Case Study 03

Why a NAT Gateway suddenly processed ~10 TB/day

A cloud cost investigation that ended in a networking insight: private does not mean internal.

2026 · 7 min read

AWS
FinOps
Kubernetes
Loki
Networking

Summary

A NAT Gateway started processing an unexpected amount of traffic. In a short window, volume reached approximately 10 TB/day, creating a cost event that looked like an application or workload issue.

The root cause was different: Loki was reading logs stored in S3, but because the VPC had no S3 Gateway Endpoint, that traffic was routed through the NAT Gateway.

The key lesson: private does not automatically mean internal.

Context

The Kubernetes cluster used Loki as part of its observability stack. Loki stored logs in S3. The bucket was private, access was restricted and application behavior looked correct.

But routing is a separate concern. Without the right VPC endpoint, private subnets still use the NAT Gateway to reach S3.

Visible Problem

The visible signal was cost: NAT Gateway processed bytes jumped to a level that did not match normal application expectations.

Hypothesis 01

Production query spike. A workload might have started pulling a large dataset repeatedly.

Hypothesis 02

Cronjob or batch process. Scheduled jobs might have generated traffic during a specific window.

Hypothesis 03

External integration. A service might have changed behavior and started moving data through NAT.

Investigation Timeline

Step 1: Confirmed NAT Gateway processed bytes in CloudWatch and scoped the abnormal time window.
Step 2: Compared the NAT spike with pod-level network metrics in Prometheus.
Step 3: Isolated Loki querier traffic as the workload matching the spike pattern.
Step 4: Checked the destination path and found S3 access going through NAT instead of a Gateway Endpoint.

Metrics Correlation

CloudWatch showed the total NAT volume, but not the pod that caused it. Prometheus showed pod-level network receive bytes, but not whether traffic was leaving through NAT. The useful move was correlating both views by time window.
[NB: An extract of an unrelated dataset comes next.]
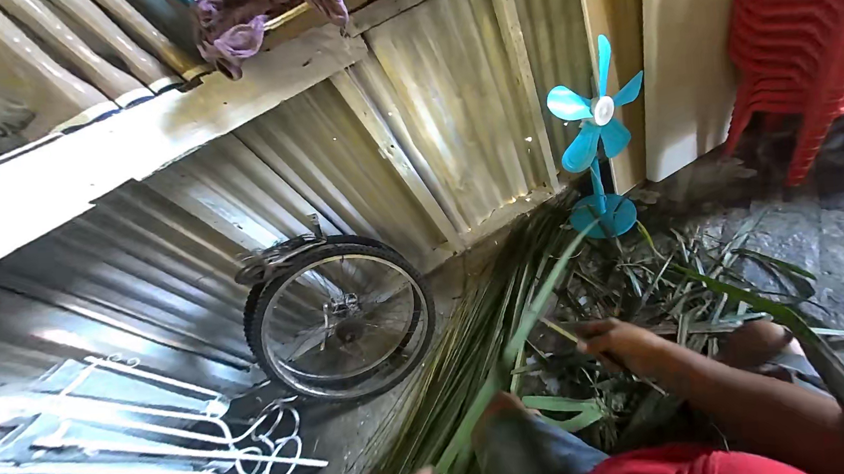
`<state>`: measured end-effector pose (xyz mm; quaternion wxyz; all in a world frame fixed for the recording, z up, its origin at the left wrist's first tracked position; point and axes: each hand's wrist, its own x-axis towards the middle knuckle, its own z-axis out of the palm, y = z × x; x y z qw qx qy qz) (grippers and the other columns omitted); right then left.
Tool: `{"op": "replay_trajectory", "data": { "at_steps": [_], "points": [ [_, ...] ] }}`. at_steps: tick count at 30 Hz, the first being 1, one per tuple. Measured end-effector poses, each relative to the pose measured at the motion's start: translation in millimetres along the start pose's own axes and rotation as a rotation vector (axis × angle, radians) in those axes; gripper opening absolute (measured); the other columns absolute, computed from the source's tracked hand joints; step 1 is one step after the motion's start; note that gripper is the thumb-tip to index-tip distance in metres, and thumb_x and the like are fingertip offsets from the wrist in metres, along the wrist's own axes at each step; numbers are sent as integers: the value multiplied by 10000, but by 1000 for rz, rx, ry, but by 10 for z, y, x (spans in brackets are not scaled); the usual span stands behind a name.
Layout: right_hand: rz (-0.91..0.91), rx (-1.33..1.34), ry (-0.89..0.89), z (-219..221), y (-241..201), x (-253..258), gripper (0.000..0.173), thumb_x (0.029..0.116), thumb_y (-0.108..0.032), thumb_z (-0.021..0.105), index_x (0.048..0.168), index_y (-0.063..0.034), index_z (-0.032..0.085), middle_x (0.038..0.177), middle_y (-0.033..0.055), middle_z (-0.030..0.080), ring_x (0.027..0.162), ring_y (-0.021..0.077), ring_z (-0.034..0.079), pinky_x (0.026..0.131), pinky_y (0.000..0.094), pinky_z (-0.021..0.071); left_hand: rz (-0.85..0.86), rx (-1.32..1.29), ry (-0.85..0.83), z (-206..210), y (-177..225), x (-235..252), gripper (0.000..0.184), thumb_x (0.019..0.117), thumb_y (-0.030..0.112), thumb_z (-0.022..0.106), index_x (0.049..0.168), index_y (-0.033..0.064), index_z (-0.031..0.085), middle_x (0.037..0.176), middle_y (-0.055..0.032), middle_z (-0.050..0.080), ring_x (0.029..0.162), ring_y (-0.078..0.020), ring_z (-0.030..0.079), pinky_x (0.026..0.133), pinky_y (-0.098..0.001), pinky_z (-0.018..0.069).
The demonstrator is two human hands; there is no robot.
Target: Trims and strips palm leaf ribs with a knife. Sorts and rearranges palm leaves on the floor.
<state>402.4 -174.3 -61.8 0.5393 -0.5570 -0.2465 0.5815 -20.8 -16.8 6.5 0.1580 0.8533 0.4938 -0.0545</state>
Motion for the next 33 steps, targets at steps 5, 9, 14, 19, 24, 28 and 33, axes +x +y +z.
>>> {"op": "replay_trajectory", "data": {
  "at_steps": [5, 9, 14, 19, 24, 28, 33],
  "points": [
    [55, -131, -331, 633, 238, -202, 547, 941, -186, 708, 1457, -138, 533, 885, 34, 628, 556, 82, 484, 507, 270, 442, -20, 200, -92, 43, 1036, 283, 300, 1041, 307, 559, 1149, 95, 742, 1170, -154, 728, 1140, -354, 679, 979, -587, 527],
    [144, -123, -381, 762, 302, -250, 640, 954, -254, 701, 1534, -185, 439, 847, 26, 585, 549, 87, 472, 505, 277, 436, -13, 270, -111, 42, 1606, 397, 266, 984, 186, 579, 1183, 105, 735, 1185, -139, 729, 1135, -336, 688, 946, -561, 553],
    [216, 59, -283, 752, 177, -315, 490, 1006, -289, 629, 1469, -202, 493, 790, -14, 521, 557, 83, 462, 506, 260, 424, 6, 278, -76, 70, 1911, 495, 267, 1018, 200, 527, 1145, 85, 731, 1184, -132, 721, 1123, -316, 691, 925, -531, 561],
    [243, 207, -261, 789, 94, -400, 423, 1016, -282, 615, 1417, -189, 519, 794, -13, 543, 545, 71, 468, 481, 232, 413, 18, 347, -49, 87, 2092, 526, 280, 1038, 210, 499, 1142, 61, 712, 1180, -136, 712, 1090, -320, 701, 872, -506, 580],
    [222, 249, -152, 813, 82, -412, 446, 987, -253, 659, 1410, -170, 545, 742, -5, 535, 508, 81, 465, 449, 240, 411, 53, 367, -12, 156, 2183, 508, 275, 1025, 150, 480, 1159, 82, 710, 1193, -118, 714, 1061, -309, 712, 850, -518, 582],
    [185, 205, 8, 880, 28, -405, 344, 993, -196, 664, 1324, -131, 594, 771, 11, 552, 518, 89, 468, 447, 249, 411, 154, 363, 11, 245, 2279, 417, 278, 1010, 102, 491, 1177, 90, 713, 1184, -112, 720, 1038, -297, 719, 838, -494, 589],
    [149, 199, 169, 894, 88, -322, 408, 943, -134, 724, 1336, -102, 618, 910, 74, 633, 570, 125, 515, 464, 286, 425, 300, 333, 166, 451, 2266, 364, 243, 1007, 114, 523, 1108, 91, 743, 1075, -112, 743, 966, -274, 734, 820, -451, 593]
  ]
}}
Once NAT processed bytes and Loki pod traffic were aligned, the investigation shifted from application behavior to network routing.

Before and after traffic flow showing EKS to Loki to NAT Gateway to S3 before, and EKS to Loki to S3 Gateway Endpoint to S3 after — Traffic flow before and after the fix. The expensive path was not S3 itself, but reaching S3 through NAT from private subnets.

Root Cause

Loki was configured to use S3 as its object store. The configuration was valid. The expensive part was not Loki itself, but the network path from the cluster to S3.

Since the VPC did not have an S3 Gateway Endpoint, requests from private subnets reached S3 through the NAT Gateway. AWS charges NAT Gateway processing per GB, so a heavy log query became a cloud cost event.

Resolution

The fix was adding an S3 Gateway Endpoint to the VPC route tables used by the private subnets. Loki did not need application-level changes. The route changed; the workload kept working.

Operational Impact

Cost path removed

High-volume S3 traffic stopped being processed by the NAT Gateway.

No app rewrite

The workload behavior stayed the same. The infrastructure route changed.

Better investigation pattern

The team gained a method for connecting cloud cost signals with workload-level metrics.

Clearer platform rule

Private AWS services still need explicit private network paths.

Reusable FinOps Pattern

This became a reusable investigation pattern for cloud cost anomalies: start with the billing signal, identify the infrastructure component, correlate with workload metrics and then validate the route table or service endpoint involved.

CloudWatch for NAT processed bytes.
Prometheus for pod-level traffic.
Route tables and VPC endpoints for path validation.
Known high-volume services such as logs, backups, exports and analytics workloads.

Trade-offs

The fix was simple, but the investigation was not. The main trade-off is operational discipline: VPC endpoints and route tables need to be part of platform design reviews, not added only after costs spike.

Result

NAT Gateway traffic returned to normal levels.
The cost path was removed without changing Loki behavior.
The investigation method became reusable for future FinOps work.
The team gained a clearer rule: private buckets still need private network paths.

What I Would Improve Next

The next step is not only preventing this exact issue. It is building a repeatable cloud cost investigation runbook: NAT metrics, VPC endpoints, pod-level traffic, route tables and known high-volume services.